My book begins with a portrayal of quieter, simpler times in rural Massachusetts. Today’s world is rife with technology, and people are multi-tasking and losing some of the focus on tasks. I hope readers gain an insight into learning for learning’s sake, and that family values are important. We enjoyed carefree days of play, not only in the summer, but also in the winter without having to wait for someone to drive us somewhere. We simply went out into our yards and played with friends and family members. We enjoyed fresh picked blueberries. We learned an appreciation of nature. We created our own entertainment.

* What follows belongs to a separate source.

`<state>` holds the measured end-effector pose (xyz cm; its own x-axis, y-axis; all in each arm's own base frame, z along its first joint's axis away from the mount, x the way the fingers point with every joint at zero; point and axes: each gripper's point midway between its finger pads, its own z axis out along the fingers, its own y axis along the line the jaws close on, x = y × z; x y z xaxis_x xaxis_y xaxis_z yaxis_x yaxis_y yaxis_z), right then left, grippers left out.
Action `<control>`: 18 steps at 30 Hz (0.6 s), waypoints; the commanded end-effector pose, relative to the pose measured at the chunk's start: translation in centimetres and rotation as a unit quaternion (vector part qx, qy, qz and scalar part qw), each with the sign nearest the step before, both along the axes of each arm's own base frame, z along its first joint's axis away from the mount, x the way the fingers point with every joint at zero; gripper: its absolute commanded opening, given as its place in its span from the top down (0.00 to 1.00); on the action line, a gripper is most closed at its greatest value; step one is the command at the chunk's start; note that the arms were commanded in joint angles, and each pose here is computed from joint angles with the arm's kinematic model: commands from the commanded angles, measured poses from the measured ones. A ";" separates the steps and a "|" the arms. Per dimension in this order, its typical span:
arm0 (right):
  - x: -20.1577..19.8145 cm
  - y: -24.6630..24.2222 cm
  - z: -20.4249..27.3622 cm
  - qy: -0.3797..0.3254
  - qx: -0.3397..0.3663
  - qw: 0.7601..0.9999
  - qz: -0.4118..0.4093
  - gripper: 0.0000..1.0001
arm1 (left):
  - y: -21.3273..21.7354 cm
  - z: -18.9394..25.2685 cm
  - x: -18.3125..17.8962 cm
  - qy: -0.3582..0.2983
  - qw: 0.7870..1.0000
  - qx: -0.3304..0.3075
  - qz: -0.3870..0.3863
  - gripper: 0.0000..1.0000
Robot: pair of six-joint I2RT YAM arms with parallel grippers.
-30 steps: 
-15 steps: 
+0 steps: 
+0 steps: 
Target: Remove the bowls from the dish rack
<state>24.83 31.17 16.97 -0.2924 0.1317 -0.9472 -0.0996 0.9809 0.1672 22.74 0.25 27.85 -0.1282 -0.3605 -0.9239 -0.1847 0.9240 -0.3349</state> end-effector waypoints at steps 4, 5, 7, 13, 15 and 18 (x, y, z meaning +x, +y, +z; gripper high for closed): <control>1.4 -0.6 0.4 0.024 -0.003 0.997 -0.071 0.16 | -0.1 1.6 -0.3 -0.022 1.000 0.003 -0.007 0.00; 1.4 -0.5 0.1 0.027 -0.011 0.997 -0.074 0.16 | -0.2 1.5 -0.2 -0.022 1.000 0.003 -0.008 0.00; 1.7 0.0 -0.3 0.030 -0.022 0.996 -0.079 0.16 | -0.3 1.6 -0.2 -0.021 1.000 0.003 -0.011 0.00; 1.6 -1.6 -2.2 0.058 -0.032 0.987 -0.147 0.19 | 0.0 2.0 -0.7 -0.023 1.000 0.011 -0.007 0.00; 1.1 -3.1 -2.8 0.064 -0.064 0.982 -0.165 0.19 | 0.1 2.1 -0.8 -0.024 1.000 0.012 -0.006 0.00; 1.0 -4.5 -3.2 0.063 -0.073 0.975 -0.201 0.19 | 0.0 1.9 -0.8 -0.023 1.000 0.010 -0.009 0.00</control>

Do you remember as a young child how you liked playing with the boxes rather than with what came inside them? If our children relied more on their imaginations and creativity and spent less time with technological gadgets, we might have more balanced and well-rounded individuals in society capable of conversation with one another. This poetical memoir recalls fond childhood memories in Massachusetts as seen through my eyes and those of my sisters. These are followed by life in Colorado, Germany and Central New York. It is intended to document those memories for future generations and for anyone interested in such tales. Childhood in rural Western Massachusetts in the 1940s and early 1950s offered carefree days filled with playing, learning and exploring with minimal adult supervision. Today children seldom experience such freedom and have so many more structured group activities and adults to run their lives. With advancements in technology, today’s young people engage in activities that I never envisioned when growing up. There are advantages to being allowed to play outside on our own as we did in Sturbridge, Monson and Palmer in Massachusetts. We learned to problem solve and settle disputes when they arose. We had an appreciation for nature and nature’s creatures. We savored horehound drops, penny candy, Mary Ann Cookies, crackers and pickles from the barrel at the Old Sturbridge Village General Store with the wooden Indian Chief outside. It is intended to document those memories for future generations and for anyone interested in such tales. The result may evoke fond memories of one’s own youth.